Quantitative evidence confirms midwives' life-saving impact. A 2023 Dhaka University study analyzing 50,000 births revealed that communities with regular midwife visits recorded a 42% lower neonatal mortality rate (compared to non-midwife areas). In the Korail slum pilot program, where community midwives integrated mobile health apps for pregnancy tracking, antenatal care attendance rose by 65%, and emergency childbirth complications decreased by 38%. Crucially, these midwives reduced healthcare costs for families: a delivery managed by a midwife costs $12 versus $85 at private hospitals—making maternal care accessible to Dhaka's poorest households.

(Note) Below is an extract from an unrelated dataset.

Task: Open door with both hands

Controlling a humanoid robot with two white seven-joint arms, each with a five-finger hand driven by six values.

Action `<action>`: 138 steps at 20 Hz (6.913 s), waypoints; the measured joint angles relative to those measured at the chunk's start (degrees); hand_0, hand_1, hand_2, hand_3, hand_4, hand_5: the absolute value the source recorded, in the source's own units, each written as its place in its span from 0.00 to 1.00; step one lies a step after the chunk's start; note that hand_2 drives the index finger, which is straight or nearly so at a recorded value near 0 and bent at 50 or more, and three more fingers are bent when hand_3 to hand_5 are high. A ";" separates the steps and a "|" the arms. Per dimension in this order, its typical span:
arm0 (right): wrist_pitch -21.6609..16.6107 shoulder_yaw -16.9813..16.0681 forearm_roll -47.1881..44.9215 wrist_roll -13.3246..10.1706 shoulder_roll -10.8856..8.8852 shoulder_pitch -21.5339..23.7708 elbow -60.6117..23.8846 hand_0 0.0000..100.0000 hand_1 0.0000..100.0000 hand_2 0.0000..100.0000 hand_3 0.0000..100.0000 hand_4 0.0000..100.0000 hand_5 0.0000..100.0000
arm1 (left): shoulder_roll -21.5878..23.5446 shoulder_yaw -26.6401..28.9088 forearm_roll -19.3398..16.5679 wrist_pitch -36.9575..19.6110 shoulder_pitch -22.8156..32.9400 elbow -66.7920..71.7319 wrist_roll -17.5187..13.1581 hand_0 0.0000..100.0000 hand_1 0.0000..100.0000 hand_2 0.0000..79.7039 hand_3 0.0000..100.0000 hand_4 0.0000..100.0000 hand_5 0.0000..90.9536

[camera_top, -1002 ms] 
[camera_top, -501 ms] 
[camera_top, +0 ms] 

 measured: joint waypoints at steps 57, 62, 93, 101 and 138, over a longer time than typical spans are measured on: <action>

This dissertation proposes three evidence-based interventions tailored to Bangladesh Dhaka's urban reality. First, establish "Midwife Hubs" within each of Dhaka's 10 administrative wards—strategically located community centers equipped with telemedicine links to hospitals for urgent referrals. Second, implement a salary supplement program funded by municipal taxes on commercial real estate (a model successfully piloted in Dhaka North City Corporation). Third, integrate midwives into the existing "Shastho Shebikota" mobile health network, providing them with GPS-enabled smartphones for real-time data collection and emergency coordination.
The future of maternal healthcare in Bangladesh Dhaka hinges on recognizing midwives not merely as service providers but as essential architects of community health resilience. This dissertation demonstrates that investing in their professional development, safety, and community integration directly correlates with reduced maternal mortality, lower healthcare costs for vulnerable populations, and stronger social cohesion. As Dhaka continues its explosive urban growth—with 200 new residents arriving hourly—the role of the midwife becomes increasingly non-negotiable. Without prioritizing midwifery services within Bangladesh's national health strategy, the city risks perpetuating a cycle where poverty dictates survival chances during childbirth. The evidence is clear: when midwives thrive in Bangladesh Dhaka, entire communities flourish. This dissertation concludes that scaling certified midwifery access must be the cornerstone of Dhaka’s public health agenda.
- Bangladesh Ministry of Health. (2023). *National Maternal Mortality Survey Report*. Dhaka: MOH.
- Siddiqi, S., et al. (2023). "Midwifery in Urban Slums: A Bangladesh Case Study." *Journal of Global Health*, 13(1).
- WHO. (2024). *Midwifery Workforce Standards for Low-Resource Settings*. Geneva: WHO Press.
- Dhaka University Public Health Institute. (2023). *Korail Slum Health Initiative Evaluation Report*. Dhaka: DU.
This Dissertation was completed at the School of Public Health, University of Dhaka, in fulfillment of Master's Degree requirements. All data sources are publicly accessible via Bangladesh Ministry of Health portals and WHO global health databases.